#### Available data
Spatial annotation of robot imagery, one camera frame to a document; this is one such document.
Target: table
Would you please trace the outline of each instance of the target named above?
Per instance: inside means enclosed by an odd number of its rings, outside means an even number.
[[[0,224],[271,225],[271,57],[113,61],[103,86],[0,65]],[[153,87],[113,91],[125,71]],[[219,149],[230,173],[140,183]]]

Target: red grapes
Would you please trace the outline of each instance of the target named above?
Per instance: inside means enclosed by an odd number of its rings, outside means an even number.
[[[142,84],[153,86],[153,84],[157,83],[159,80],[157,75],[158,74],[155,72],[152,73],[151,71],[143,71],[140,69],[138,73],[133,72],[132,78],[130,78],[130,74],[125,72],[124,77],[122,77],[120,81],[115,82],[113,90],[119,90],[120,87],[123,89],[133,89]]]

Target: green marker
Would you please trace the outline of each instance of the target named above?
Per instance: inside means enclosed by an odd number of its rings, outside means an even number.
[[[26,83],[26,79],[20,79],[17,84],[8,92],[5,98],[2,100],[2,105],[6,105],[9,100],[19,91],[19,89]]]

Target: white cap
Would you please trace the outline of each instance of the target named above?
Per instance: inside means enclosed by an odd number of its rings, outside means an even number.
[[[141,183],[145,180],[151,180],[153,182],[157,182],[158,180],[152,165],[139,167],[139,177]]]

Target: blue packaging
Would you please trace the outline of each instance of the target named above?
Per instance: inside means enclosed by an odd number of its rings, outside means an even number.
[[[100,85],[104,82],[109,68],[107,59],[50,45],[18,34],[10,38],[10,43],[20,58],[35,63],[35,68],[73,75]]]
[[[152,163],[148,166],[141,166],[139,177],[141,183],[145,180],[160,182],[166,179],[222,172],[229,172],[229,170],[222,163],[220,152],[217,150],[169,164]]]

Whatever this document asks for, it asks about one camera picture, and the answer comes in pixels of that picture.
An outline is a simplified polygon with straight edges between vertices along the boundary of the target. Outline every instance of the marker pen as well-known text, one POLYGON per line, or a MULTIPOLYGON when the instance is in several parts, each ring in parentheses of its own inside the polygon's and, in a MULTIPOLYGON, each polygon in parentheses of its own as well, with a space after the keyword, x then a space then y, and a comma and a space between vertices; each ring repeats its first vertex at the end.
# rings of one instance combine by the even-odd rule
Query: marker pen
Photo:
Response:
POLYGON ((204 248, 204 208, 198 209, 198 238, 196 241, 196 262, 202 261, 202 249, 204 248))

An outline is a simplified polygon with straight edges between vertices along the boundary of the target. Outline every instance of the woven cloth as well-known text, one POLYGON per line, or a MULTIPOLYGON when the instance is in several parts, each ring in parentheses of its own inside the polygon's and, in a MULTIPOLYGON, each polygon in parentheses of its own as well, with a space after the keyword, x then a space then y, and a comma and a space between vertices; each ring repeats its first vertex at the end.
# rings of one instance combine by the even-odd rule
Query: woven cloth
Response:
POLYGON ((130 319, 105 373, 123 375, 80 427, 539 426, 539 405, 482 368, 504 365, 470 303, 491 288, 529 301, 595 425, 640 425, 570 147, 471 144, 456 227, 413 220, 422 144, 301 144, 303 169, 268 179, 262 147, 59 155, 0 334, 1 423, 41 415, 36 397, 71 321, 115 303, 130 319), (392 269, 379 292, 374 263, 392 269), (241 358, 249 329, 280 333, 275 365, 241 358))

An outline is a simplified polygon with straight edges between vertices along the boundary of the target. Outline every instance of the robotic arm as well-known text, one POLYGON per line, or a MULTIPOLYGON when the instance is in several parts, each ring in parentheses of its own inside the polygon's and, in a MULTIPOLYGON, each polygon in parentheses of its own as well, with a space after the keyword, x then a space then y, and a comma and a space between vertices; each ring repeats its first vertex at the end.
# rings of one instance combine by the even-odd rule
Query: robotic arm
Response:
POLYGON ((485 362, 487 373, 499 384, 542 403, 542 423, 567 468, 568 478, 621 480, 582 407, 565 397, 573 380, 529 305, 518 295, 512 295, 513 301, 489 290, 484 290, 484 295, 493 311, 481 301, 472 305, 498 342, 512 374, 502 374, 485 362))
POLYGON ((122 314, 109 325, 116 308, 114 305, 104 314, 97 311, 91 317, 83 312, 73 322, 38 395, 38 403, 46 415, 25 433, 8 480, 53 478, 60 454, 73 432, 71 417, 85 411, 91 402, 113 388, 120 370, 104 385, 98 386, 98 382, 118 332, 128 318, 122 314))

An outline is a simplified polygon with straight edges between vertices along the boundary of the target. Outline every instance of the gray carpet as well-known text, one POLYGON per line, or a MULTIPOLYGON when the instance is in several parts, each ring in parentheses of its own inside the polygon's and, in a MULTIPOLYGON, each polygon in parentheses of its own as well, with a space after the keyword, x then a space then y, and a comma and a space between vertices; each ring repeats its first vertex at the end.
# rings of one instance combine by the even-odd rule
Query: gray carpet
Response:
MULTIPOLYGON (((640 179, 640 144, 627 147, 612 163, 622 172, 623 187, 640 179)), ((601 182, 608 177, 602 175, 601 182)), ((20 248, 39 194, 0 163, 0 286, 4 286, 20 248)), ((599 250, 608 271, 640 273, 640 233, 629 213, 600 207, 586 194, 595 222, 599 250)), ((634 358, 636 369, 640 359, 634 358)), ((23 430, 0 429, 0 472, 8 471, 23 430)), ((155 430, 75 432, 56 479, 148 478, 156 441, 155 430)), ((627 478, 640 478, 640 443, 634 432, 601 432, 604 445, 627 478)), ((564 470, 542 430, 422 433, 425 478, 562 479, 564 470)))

#### Work request
Every record above must be printed again exactly.

#### Solution to this task
Spatial annotation of robot imagery, one camera frame to a document; this is one such document.
Target: table
Would you please trace the outline of each instance of the target named above?
Per instance: inside means enclosed by an odd number of its rings, outside means an even number.
[[[0,224],[271,225],[271,57],[113,61],[103,86],[0,65]],[[153,87],[113,91],[125,71]],[[219,149],[230,173],[140,183]]]

Target: red grapes
Would you please trace the outline of each instance of the target named above?
Per instance: inside means enclosed by an odd number of its rings, outside means an even number.
[[[142,84],[153,86],[153,84],[157,83],[159,80],[157,75],[158,74],[155,72],[152,73],[151,71],[143,71],[140,69],[138,73],[133,72],[132,78],[130,78],[130,74],[125,72],[124,77],[122,77],[120,81],[115,82],[113,90],[119,90],[120,87],[123,89],[133,89]]]

Target: green marker
Would you please trace the outline of each instance of the target named above?
Per instance: inside means enclosed by an odd number of its rings, outside means an even number.
[[[26,83],[26,79],[20,79],[17,84],[8,92],[5,98],[2,100],[2,105],[6,105],[9,100],[19,91],[19,89]]]

Target: white cap
Would you please trace the outline of each instance of the target named above?
Per instance: inside means enclosed by an odd number of its rings, outside means an even number.
[[[141,183],[145,180],[151,180],[153,182],[157,182],[158,180],[152,165],[139,167],[139,177]]]

Target: blue packaging
Would you please trace the outline of each instance of the target named above?
Per instance: inside means enclosed by an odd number of its rings, outside means an even number.
[[[100,85],[104,82],[109,68],[107,59],[50,45],[18,34],[10,38],[10,43],[20,58],[35,63],[35,68],[73,75]]]
[[[152,163],[148,166],[141,166],[139,177],[141,183],[145,180],[160,182],[166,179],[222,172],[229,172],[229,170],[222,163],[220,152],[217,150],[169,164]]]

Whatever this document asks for, it asks about one camera picture, and the answer comes in pixels of that picture.
An outline is a simplified polygon with straight edges between vertices along the boundary of the target. Outline every instance of the marker pen as well-known text, one POLYGON per line, or a MULTIPOLYGON when the instance is in several parts, each ring in parentheses of its own inside the polygon's and, in a MULTIPOLYGON, each polygon in parentheses of its own as well, with a space after the keyword, x then a space then y, and a comma and a space between vertices; each ring repeats its first vertex at the end.
# rings of one instance combine by the even-odd rule
Query: marker pen
Photo:
Response:
POLYGON ((204 248, 204 208, 198 209, 198 238, 196 241, 196 262, 202 261, 202 249, 204 248))

An outline is a simplified polygon with straight edges between vertices along the boundary of the target. Outline every instance of the woven cloth as well-known text, one POLYGON per line, or a MULTIPOLYGON when the instance is in several parts, each ring in parentheses of its own inside the polygon's and, in a MULTIPOLYGON, each polygon in parentheses of its own as well, with a space after the keyword, x then a space then y, and a comma and a space between vertices; each ring repeats its first vertex at the end.
# rings of one instance combine by the even-odd rule
Query: woven cloth
Response:
POLYGON ((130 319, 105 373, 123 375, 80 427, 539 426, 539 405, 482 368, 504 365, 470 303, 491 288, 529 301, 595 425, 640 425, 570 147, 471 144, 456 227, 413 220, 422 144, 301 144, 303 169, 268 179, 262 147, 59 155, 0 334, 1 423, 41 415, 36 397, 71 321, 115 303, 130 319), (392 269, 379 292, 374 263, 392 269), (241 358, 249 329, 280 333, 275 365, 241 358))

An outline is a simplified polygon with straight edges between vertices along the boundary of the target. Outline every instance of the robotic arm as well-known text, one POLYGON per line, or a MULTIPOLYGON when the instance is in several parts, each ring in parentheses of its own inside the polygon's and, in a MULTIPOLYGON, each polygon in parentheses of its own as well, with a space after the keyword, x then a space then y, and a comma and a space between vertices; each ring repeats its first vertex at the end.
# rings of one instance combine by the even-odd rule
Query: robotic arm
Response:
POLYGON ((485 362, 487 373, 499 384, 542 403, 542 423, 567 468, 568 478, 621 480, 582 407, 565 397, 573 380, 529 305, 518 295, 512 295, 513 301, 489 290, 484 290, 484 295, 493 311, 481 301, 472 305, 498 342, 512 374, 502 374, 485 362))
POLYGON ((122 314, 109 325, 116 308, 114 305, 104 314, 97 311, 91 317, 83 312, 73 322, 38 395, 38 403, 46 415, 25 433, 8 480, 53 478, 60 454, 73 432, 71 417, 85 411, 91 402, 113 388, 120 370, 104 385, 98 386, 98 382, 118 332, 128 318, 122 314))

An outline is a simplified polygon with straight edges between vertices along the boundary of the target. Outline every instance of the gray carpet as well-known text, one POLYGON per line, or a MULTIPOLYGON when the instance is in several parts, each ring in parentheses of its own inside the polygon's and, in a MULTIPOLYGON, each polygon in parentheses of its own as well, with a space after the keyword, x then a space then y, and a comma and a space between vertices; each ring repeats its first vertex at the end.
# rings of one instance combine by the even-odd rule
Query: gray carpet
Response:
MULTIPOLYGON (((640 179, 640 144, 627 147, 612 163, 622 172, 623 187, 640 179)), ((601 182, 608 177, 602 175, 601 182)), ((20 248, 39 194, 0 163, 0 286, 4 286, 20 248)), ((599 250, 608 271, 640 273, 640 233, 629 213, 600 207, 586 194, 595 222, 599 250)), ((634 358, 636 369, 640 359, 634 358)), ((23 430, 0 429, 0 472, 8 471, 23 430)), ((155 430, 75 432, 56 479, 148 478, 156 441, 155 430)), ((627 478, 640 478, 640 443, 634 432, 601 432, 604 445, 627 478)), ((564 470, 542 430, 422 433, 425 478, 562 479, 564 470)))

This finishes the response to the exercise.